Gulf War Illness Treatment Funding Clears Senate


Written by Anthony Hardie, 91outcomes

(91outcomes.blogspot.com - October 9, 2009) - The FY10 Department of Defense Appropriations Act has passed the U.S. Senate with the $12 million Sanders-Feingold-Byrd Gulf War Illness research funding--focused on treatments--intact.  

While there has not yet been an official statement from his office, Senator Bernie Sanders (D-Vermont) has been the powerhouse behind the effort in each of the last several years to fund the peer-reviewed Gulf War Illness research program under the Pentagon's Congressionally Directed Medical Research Program (CDMRP).  

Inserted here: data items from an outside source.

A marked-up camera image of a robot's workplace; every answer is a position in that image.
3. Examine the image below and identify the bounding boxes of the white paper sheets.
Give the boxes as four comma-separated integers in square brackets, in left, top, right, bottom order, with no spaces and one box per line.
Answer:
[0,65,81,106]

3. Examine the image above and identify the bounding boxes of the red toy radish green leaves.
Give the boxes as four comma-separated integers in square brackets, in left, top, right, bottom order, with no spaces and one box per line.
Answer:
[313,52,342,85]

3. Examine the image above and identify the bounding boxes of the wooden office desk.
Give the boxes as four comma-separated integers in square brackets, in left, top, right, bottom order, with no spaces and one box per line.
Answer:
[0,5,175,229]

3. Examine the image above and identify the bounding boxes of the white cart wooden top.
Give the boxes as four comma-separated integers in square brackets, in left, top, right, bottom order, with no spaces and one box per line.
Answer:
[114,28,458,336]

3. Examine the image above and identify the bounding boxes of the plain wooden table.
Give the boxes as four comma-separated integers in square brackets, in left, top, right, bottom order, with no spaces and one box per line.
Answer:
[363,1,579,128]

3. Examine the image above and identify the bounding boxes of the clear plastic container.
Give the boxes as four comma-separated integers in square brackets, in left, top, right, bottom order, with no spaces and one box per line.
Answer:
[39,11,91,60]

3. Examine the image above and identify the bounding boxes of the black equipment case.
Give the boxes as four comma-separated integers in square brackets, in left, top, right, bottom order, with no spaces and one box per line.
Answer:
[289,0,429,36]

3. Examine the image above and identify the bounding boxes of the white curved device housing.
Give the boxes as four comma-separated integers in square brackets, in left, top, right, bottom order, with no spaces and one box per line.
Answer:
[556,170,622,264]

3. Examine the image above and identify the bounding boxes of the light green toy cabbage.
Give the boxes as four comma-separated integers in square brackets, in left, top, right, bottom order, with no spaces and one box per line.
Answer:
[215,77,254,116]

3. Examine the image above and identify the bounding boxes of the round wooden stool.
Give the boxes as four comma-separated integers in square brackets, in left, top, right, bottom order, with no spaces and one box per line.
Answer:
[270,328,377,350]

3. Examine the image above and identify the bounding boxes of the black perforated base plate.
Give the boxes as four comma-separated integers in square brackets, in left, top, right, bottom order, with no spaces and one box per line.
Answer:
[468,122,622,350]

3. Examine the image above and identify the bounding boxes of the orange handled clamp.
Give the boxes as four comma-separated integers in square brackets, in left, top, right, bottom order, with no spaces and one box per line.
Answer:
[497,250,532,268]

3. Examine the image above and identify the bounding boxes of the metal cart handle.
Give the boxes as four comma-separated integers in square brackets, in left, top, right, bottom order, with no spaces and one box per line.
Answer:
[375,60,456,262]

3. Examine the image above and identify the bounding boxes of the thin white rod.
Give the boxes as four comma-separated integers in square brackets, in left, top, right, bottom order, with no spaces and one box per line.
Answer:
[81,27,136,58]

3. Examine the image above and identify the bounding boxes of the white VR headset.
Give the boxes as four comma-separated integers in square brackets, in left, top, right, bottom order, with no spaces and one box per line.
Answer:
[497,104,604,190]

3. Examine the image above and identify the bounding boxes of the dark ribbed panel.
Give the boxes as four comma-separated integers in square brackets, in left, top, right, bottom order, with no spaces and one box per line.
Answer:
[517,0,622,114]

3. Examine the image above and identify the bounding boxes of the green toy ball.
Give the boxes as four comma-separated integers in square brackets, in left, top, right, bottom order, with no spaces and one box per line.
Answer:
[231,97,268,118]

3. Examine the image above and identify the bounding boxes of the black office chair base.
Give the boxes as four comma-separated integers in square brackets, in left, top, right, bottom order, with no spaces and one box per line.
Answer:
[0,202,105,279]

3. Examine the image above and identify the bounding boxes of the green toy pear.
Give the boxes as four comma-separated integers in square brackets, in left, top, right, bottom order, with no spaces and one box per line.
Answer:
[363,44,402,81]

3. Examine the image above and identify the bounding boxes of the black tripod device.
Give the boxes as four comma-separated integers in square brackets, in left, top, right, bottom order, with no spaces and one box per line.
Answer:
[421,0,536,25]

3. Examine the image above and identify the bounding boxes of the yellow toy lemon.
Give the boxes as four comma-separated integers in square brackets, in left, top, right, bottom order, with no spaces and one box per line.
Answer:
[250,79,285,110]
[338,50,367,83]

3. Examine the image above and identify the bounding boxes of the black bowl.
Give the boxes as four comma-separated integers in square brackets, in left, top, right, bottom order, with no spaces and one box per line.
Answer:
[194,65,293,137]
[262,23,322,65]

By all accounts, DoD has done an exceptional job with the program, including funding numerous trials of promising treatments and helping develop a better understanding of the underlying pathophysiology of the disease -- all focused on improving the health and lives of the roughly 200,000 Gulf War veterans who remain ill following their 1991 Persian Gulf service.

Senator Russ Feingold (D-Wisconsin) and his staff were likewise extremely busy helping to pass the bill and similarly did not issue a statement about his leading support for the funding.  However, Feingold has been one of a handful of Senators Gulf War veterans have been able to count among their most staunch supporters, including initiating numerous Government Accountability Office (GAO) investigations into Gulf War veterans' exposures, illnesses, and treatments.

The success of Senator Robert Byrd (D-West Virginia), another of the small handful of reliable Gulf War veteran supporters and the third in the trio sponsoring in the amendment, was touted this week in a Keyser, West Virginia Mineral Daily News-Tribune article, noting $113 million in defense projects that include the CDMRP funding.

According to the article:
 “Recent research has demonstrated that an alarming number of Gulf War veterans continue to suffer serious ailments as a result of exposure to toxic materials during the Persian Gulf War,” said Byrd, who has supported this effort for more than a decade.

“It is our moral responsibility to help those who are suffering as a result of illnesses contracted while serving our nation.  We can and must do more to find treatments and cures for these serious ailments.  This funding will continue the efforts being made to address these illnesses.”